Sebelum masuk Islam, ia dipanggil dengan sebutan Abdul Ka’bah. Ada kisah menarik wacana nama ini. Ummul Khair, ibunda Abu Bakar sebelumnya beberapa kali melahirkan anak laki-laki. Namun setiap kali melahirkan anak laki-laki, setiap kali pula mereka meninggal. Sampai kemudian ia bernazar akan memberikan anak laki-lakinya yang hidup untuk mengabdi pad Ka’bah. Dan lahirlah Abu Bakar.

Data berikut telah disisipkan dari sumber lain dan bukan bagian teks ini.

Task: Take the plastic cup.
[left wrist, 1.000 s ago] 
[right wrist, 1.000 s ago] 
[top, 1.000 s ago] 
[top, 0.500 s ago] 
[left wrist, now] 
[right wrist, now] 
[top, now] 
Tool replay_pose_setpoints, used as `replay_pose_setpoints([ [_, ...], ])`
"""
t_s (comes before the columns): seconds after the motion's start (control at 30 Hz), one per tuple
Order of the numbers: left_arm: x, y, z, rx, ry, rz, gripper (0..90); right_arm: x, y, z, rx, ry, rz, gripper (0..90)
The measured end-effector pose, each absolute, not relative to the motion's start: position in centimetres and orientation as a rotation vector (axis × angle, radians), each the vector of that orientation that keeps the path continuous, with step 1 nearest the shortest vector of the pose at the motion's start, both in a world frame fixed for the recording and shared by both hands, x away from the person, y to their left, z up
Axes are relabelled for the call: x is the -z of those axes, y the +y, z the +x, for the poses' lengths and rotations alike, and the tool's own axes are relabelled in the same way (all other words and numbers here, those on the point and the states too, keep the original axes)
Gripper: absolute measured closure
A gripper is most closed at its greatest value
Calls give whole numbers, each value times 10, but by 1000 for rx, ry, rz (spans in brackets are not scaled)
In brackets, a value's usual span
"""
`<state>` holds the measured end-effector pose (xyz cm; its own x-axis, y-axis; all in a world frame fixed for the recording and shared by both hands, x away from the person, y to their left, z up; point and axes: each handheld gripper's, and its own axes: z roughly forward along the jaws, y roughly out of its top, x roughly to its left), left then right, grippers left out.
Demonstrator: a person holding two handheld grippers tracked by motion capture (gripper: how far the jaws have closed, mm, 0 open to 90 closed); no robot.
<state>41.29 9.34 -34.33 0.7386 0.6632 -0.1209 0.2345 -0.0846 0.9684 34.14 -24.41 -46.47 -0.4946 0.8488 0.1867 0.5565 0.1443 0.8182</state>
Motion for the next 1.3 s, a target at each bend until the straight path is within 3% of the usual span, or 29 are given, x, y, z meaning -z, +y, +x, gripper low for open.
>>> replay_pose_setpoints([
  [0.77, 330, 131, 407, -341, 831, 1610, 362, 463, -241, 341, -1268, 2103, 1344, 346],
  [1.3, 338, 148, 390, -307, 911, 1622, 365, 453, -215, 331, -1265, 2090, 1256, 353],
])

Setelah Abu Bakar lahir dan besar ia diberi nama lain; Atiq. Nama ini diambil dari nama lain Ka’bah, Baitul Atiq yang berarti rumah purba. Setelah masuk Islam, Rasulullah memanggilnya dengan sebutan Abdullah. Nama Abu Bakar sendiri konon berasal dari predikat penggagas dalam Islam. Bakar berarti dini atau awal.
Suatu hari Abu Bakar ingin berangkat berdagang ke wilayah Thaif bersama rekan bisnisnya, Hakim bin Hizam—keponakan Khadijah. Tiba-tiba sesorang tiba menemuinya. Orang itu berkata kepada Hakim, “Bibimu Khadijah mengaku suaminya menjadi nabi sebagaimana Musa. Ia sungguh telah mengabaikan tuhan-tuhan.”
Selanjutnya Abu Bakar berpikir. Ia orang yang paling mengerti wacana Muhammad Saw. Sebelum sesuatu terjadi, ia harus menemui ia untuk memastikan info tersebut. Setelah itu barulah ia akan menentukan sikap.
Abu Bakar mendatangi Rasulullah Saw. Ia berusaha mengingat kembali semua kisah wacana sahabatnya itu. Ia yakin, sahabatnya tidaklah ibarat orang-orang Quraisy kebanyakan. Sahabatnya bukanlah orang yang mengagungkan berhala-berhala yang disembah oleh orang-orang Quraisy. Di masa mudanya tidak ada sifat kekanak-kanakan ibarat halnya pemuda-pemuda Quraisy dan ia mempunyai kebiasaan yang sangat berbeda dengan kaumnya. Setiap tahun, ia menyendiri di Gua Hira selama sebulan penuh.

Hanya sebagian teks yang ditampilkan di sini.